Add IcebergDocument as one implementation of VirtualDocument #3147

bobbai00 · 2024-12-10T16:38:08Z

This PR introduces an implementation of result storage using Apache Iceberg.

How to enable the Iceberg result storage

Go to storage-config.yaml,

change result-storage-mode to iceberg
configure storage.iceberg.catalog.jdbc section,

iceberg:
    catalog:
      jdbc: # currently we only support storing catalog info via jdbc, i.e. https://iceberg.apache.org/docs/1.7.1/jdbc/
        url: "jdbc:mysql://localhost:3306/texera_iceberg?serverTimezone=UTC"
        username: ""
        password: ""

make sure the JDBC is accessible via the url, username, and password

Major changes

Introduced IcebergDocument: a thread-safe implementation of VirtualDocument for storing and reading results in Iceberg tables.
Introduced IcebergTableWriter: an append-only writer for Iceberg tables with configurable buffer size.
Added support for new configuration properties under storage.iceberg to specify catalog and table settings.

Introduced Dependencies

In workflow-core, some new packages are added

Iceberg-related packages
Hadoop common. The reason of adding this dependency is to pass the compilation: In the source code of iceberg-parquet, the line 160,
although the file is not of type HadoopOutputFile, it still creats a Hadoop Configuration() as the placeholder. During the runtime, we don't have any dependency on Hadoop or HDFS.

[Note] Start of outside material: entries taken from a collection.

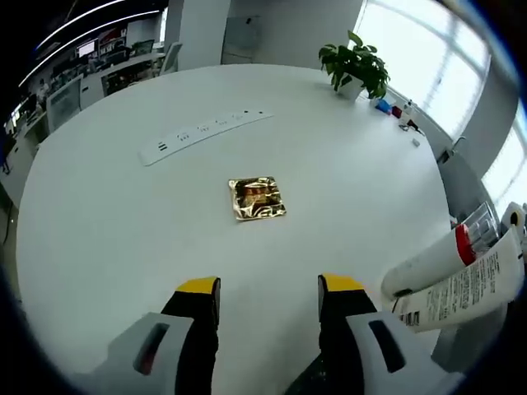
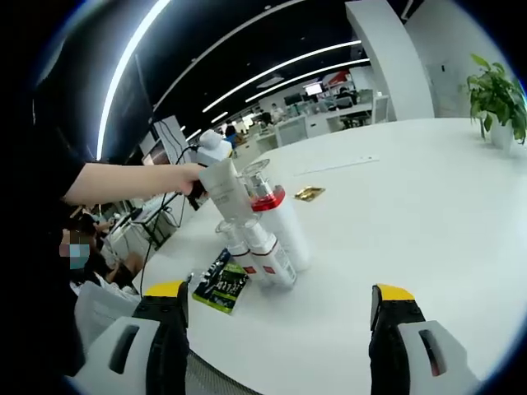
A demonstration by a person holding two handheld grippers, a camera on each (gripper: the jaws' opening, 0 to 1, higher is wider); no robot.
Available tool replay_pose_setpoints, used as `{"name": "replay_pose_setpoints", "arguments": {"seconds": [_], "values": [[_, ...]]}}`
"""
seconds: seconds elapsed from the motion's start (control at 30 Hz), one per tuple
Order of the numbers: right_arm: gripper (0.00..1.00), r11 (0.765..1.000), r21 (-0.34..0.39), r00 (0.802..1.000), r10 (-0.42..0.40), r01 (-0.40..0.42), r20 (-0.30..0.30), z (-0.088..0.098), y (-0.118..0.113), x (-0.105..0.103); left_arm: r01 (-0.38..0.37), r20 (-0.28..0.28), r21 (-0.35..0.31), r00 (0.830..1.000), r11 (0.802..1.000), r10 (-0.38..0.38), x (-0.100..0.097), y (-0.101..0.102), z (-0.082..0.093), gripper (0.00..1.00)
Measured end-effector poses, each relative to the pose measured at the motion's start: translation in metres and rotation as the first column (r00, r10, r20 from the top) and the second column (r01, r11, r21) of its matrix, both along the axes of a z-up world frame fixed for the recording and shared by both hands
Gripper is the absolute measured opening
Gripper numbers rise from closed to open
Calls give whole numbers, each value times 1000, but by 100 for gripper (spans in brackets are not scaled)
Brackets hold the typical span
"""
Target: Arrange the skincare products in the storage area until every visible bottle or jar stands upright without overlapping.
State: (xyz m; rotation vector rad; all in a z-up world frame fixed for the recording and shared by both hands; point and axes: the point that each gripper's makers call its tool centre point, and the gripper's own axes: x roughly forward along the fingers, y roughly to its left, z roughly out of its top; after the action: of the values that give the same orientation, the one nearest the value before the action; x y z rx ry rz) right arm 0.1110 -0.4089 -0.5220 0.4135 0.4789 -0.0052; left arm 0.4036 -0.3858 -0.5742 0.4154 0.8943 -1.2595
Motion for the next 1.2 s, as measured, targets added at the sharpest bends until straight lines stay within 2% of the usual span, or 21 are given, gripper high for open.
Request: {"name": "replay_pose_setpoints", "arguments": {"seconds": [0.1, 0.23, 0.3, 0.37, 0.43, 0.67, 0.97, 1.03, 1.1, 1.13, 1.2], "values": [[95, 1000, 4, 1000, -6, 6, -8, -4, -2, -1, -14, 4, -14, 1000, 1000, 14, 3, -11, -2, 40], [95, 1000, 9, 1000, -15, 16, -17, -6, -3, -1, -21, 8, -21, 1000, 1000, 21, 18, -26, -12, 37], [95, 1000, 12, 1000, -17, 17, -26, -8, -3, -1, -36, -2, -27, 999, 999, 36, 22, -29, -15, 35], [94, 1000, 14, 999, -19, 20, -26, -7, -3, -1, -53, -10, -28, 999, 998, 53, 16, -26, -12, 32], [94, 1000, 16, 999, -21, 22, -29, -7, -2, -1, -68, -22, -30, 997, 997, 68, 25, -30, -18, 30], [94, 999, 24, 999, -26, 28, -43, -9, -1, 0, -99, -24, -48, 995, 994, 98, 32, -41, -21, 27], [94, 999, 27, 998, -37, 38, -45, -9, -4, -2, -98, -13, -56, 995, 994, 97, 43, -57, -31, 24], [94, 999, 27, 998, -38, 39, -46, -9, -4, -2, -90, 5, -54, 996, 994, 90, 39, -60, -32, 23], [94, 999, 27, 998, -40, 42, -47, -10, -5, -2, -42, 110, -14, 993, 999, 43, 47, -58, -38, 18], [94, 999, 26, 998, -41, 42, -47, -10, -5, -2, -32, 125, -8, 992, 999, 33, 45, -59, -39, 17], [94, 999, 27, 998, -42, 43, -47, -10, -6, -3, -20, 115, -41, 993, 999, 25, 37, -70, -35, 16]]}}
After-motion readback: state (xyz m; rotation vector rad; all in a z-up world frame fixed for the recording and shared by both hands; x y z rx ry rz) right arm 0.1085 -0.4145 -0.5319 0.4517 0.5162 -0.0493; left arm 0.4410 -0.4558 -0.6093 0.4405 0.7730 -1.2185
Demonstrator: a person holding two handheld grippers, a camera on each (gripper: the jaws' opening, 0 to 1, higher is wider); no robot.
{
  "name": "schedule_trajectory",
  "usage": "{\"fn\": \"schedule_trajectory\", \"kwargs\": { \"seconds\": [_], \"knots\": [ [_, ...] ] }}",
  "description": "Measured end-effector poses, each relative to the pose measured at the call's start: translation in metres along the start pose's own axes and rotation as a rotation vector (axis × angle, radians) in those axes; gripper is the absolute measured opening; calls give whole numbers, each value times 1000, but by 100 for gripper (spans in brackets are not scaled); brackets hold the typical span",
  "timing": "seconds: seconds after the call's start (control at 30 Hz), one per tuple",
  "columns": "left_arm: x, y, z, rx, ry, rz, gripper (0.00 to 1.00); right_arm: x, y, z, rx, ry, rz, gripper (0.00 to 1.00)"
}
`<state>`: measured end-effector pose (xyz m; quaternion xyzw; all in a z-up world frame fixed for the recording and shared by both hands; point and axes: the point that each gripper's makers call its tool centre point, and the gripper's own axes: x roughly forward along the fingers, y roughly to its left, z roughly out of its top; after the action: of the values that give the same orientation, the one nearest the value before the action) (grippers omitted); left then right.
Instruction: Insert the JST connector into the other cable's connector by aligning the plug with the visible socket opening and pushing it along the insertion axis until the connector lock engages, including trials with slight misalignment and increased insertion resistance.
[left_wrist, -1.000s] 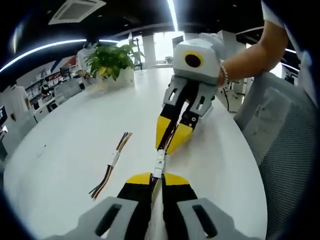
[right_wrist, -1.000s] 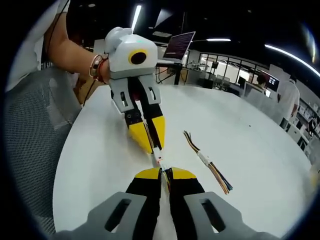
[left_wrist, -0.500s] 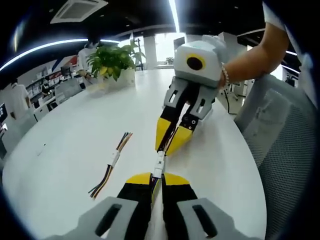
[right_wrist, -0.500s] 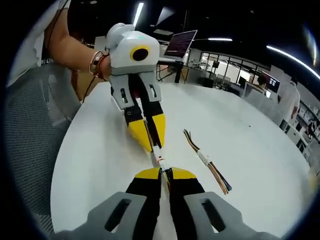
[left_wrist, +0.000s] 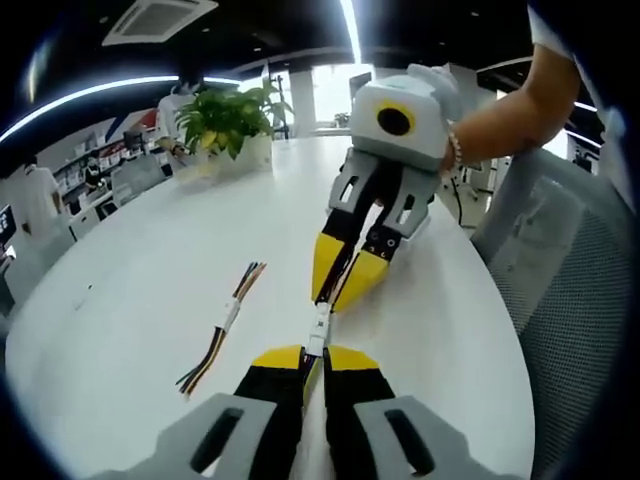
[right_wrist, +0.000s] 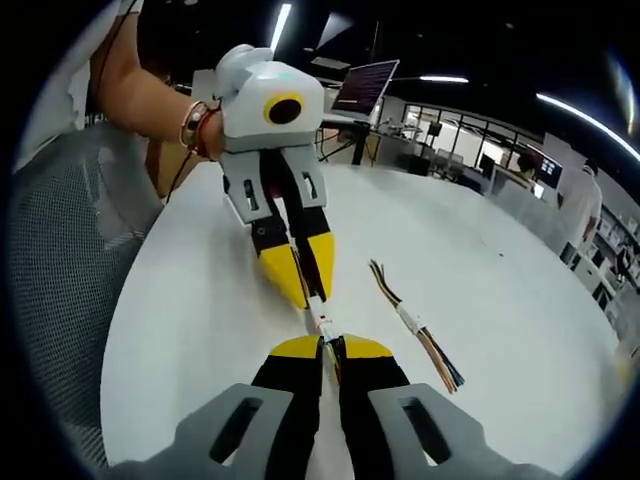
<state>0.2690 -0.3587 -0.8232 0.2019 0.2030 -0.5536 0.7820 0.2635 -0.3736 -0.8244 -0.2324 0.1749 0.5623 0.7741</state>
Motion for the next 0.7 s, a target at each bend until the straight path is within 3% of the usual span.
{"fn": "schedule_trajectory", "kwargs": {
  "seconds": [0.7],
  "knots": [
    [3,-2,-5,-1,27,-4,0,6,3,-1,52,21,8,2]
  ]
}}
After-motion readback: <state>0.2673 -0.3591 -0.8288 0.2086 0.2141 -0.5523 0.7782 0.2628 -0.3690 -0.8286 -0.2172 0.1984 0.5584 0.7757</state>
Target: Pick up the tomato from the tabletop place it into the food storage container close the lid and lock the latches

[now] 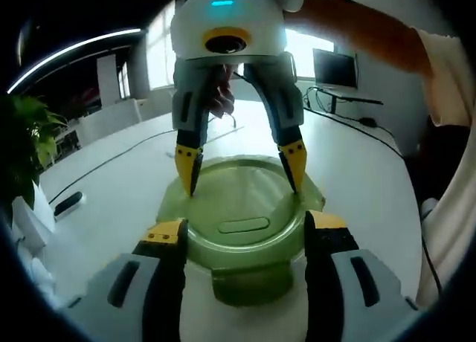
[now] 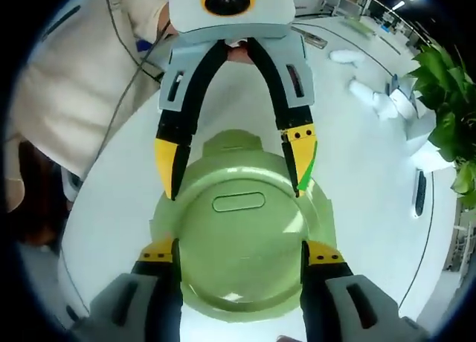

Overview of the behavior IcebergDocument and IcebergWriter

IcebergDocument:
- Handles reading and managing data in Iceberg tables.
- Initializes the table during construction, creating it if it does not exist or overriding it if specified.
- Supports iterator-based incremental read operations.
- Thread-safe for read and clear operations.
IcebergTableWriter:
- Writes data to Iceberg tables in an append-only manner.
- Creates new Parquet files for every buffer flush, ensuring immutability.
- Not thread-safe, so it should only be accessed by one thread at a time.

How the result will be stored via Iceberg tables

Given a storage key, a table named key will be created.
To append tuples to the table key, each worker will append immutable parquet files to the table's data space using IcebergTableWriter. To avoid the parquet filename collision, each worker will prefix its created file with ${workerIndex}_${fileIndex}, in which workerIndex is its index, and fileIndex is a number maintained that increased by 1 every time a new data file is created and flushed by the writer.
To read the tuples, the reader uses the iterator returned by IcebergDocument.get. This iterator can incrementally read new data while writers are appending tuples.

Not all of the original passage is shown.